As a last reason why section 1140-b has no bearing at all here, we point out that, whatever that strange enactment may mean, it certainly does not deal with the exhibition of any motion picture. The showing of an "obscene, lewd, lascivious, filthy, indecent" film is dealt with in a different section — 1141 — of the Penal Law. And the test under section 1141 is, as we have seen, "obscenity" alone.

But let use suppose that section 1140-b makes criminal any and every practice of nudism in New York State. It is still a non sequitur that picturing such activity becomes criminal or "indecent" or that it justifies censorship. To say that representation of criminal activity is criminal is to abolish the drama and the novel in one stroke. Illustrations are unnecessary. Everyone will think of his own. The showing of crimes in book, play or cinema is evil only when it is done in a dirty way or when it glorifies the criminal act. So to characterize "The Garden of Eden" is impossible.

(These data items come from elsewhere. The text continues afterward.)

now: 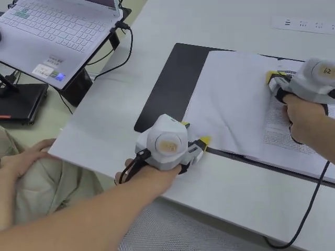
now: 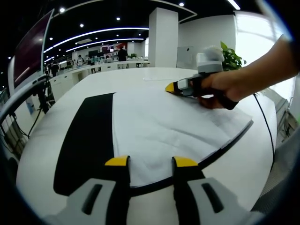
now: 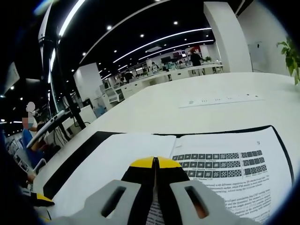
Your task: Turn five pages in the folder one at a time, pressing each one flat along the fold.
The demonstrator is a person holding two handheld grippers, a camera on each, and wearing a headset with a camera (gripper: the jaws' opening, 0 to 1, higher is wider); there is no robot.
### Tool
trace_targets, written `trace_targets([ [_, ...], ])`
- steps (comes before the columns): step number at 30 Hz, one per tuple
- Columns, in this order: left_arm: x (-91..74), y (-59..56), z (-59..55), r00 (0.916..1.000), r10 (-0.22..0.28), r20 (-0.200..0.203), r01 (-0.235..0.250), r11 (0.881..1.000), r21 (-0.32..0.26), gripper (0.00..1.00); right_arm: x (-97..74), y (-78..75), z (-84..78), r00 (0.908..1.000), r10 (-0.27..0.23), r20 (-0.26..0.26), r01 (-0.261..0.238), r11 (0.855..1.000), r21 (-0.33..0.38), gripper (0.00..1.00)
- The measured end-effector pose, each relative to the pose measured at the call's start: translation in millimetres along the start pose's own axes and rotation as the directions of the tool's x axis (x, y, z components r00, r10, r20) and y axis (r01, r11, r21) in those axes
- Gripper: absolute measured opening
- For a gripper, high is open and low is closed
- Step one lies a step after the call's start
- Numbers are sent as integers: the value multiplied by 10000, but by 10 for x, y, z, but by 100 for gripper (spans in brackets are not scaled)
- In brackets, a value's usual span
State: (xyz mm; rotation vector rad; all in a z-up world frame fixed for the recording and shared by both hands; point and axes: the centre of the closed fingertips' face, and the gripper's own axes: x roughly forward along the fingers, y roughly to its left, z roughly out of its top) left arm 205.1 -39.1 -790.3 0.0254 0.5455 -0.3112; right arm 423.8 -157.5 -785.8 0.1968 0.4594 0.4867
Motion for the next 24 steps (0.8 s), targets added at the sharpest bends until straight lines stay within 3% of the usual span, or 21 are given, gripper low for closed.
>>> trace_targets([
  [6,1,-1,2,10000,25,44,-25,10000,-37,34,171,-69,77,9999,-109,-20,108,9999,-125,0],
  [16,4,9,2,9999,65,93,-64,9999,-119,35,306,-118,179,9999,-100,-113,96,9993,-361,0],
  [24,0,7,3,9998,89,153,-86,9998,-159,35,267,-110,189,9999,-35,-97,32,9995,-322,0],
])
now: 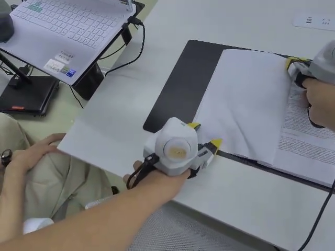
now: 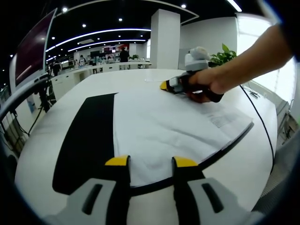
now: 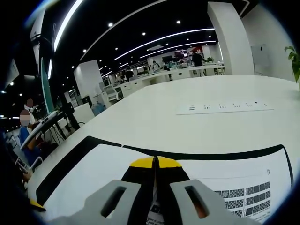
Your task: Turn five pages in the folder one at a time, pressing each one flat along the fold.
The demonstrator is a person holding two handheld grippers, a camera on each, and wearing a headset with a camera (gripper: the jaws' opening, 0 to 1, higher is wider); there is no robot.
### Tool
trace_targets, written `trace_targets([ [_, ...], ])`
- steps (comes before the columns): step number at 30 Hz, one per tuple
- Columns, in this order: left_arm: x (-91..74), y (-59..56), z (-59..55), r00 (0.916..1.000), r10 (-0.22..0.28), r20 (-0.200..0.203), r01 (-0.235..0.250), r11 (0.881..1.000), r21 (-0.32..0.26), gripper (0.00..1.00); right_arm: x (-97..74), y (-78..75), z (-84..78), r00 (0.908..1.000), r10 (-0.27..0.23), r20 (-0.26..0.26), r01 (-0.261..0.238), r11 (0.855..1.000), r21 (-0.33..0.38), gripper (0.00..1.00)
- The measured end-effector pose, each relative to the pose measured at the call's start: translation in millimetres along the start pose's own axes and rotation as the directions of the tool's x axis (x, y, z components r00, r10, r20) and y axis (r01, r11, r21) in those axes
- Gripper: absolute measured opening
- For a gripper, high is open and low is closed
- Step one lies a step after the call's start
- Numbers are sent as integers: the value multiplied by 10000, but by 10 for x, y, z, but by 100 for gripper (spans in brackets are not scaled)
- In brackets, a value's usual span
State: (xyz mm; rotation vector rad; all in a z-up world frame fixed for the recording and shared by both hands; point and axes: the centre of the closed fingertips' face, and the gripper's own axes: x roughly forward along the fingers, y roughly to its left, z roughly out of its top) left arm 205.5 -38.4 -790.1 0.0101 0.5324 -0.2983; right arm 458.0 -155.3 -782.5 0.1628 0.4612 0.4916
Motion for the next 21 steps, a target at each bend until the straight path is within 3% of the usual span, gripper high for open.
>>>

In only four States of the Union (New York, Kansas, Maryland, Virginia) is censorship of motion pictures still carried on by State agencies. The number has been declining and will decline further unless reason and moderation be employed (see POUND, J., in People v. Wendling, 258 N.Y. 451, 454, supra). Some of us, while proclaiming the necessity for "a viable solution of the problem of censorship by law in a democratic society" have realized that we must "eschew the extremes and shun the extremists" (Legal Problems in Censoring, 40 Marq. L. Rev. 54, supra). We have publicly recognized that "obscenity, real, serious, not imagined or puritanically exaggerated, is today as in all the past centuries, a public evil, a public nuisance, a public pollution". We "see no reason why democratic government should not use democratic processes on a high administrative level, under the control of the courts, to suppress such obscenity" (same citation). But censorship is a necessary evil, a last resort, to be used only when necessary and limited to the necessity (see Joseph Burstyn, Inc., v. Wilson opinion, 343 U.S. 495, 504, supra). "Censorship", once wrote the great American political thinker Alfred E. Smith, "is not in keeping with our ideas of liberty and of freedom * * * of speech" (Public Papers of Alfred E. Smith, 1923, pp. 60, 61). "The point here, as in most problems, is that a minimum of censorship is far more likely to prove beneficial, rather than an attempted maximum" (Bourke, Moral Problems in Censoring, 40 Marq. L. Rev. 56, 69, 71, 72, 73; see Gardiner, Moral Definitions of the Obscene, 20 Law Contemp. Prob. 560, 561). In the present case the Board of Regents, doubtless because of a mistaken belief that section 1140-b mandated such action, went far beyond even the permissible maximum of censorship. In the interest of reasonable censorship itself, this unlawful exercise of the censorship power must be overruled by the courts.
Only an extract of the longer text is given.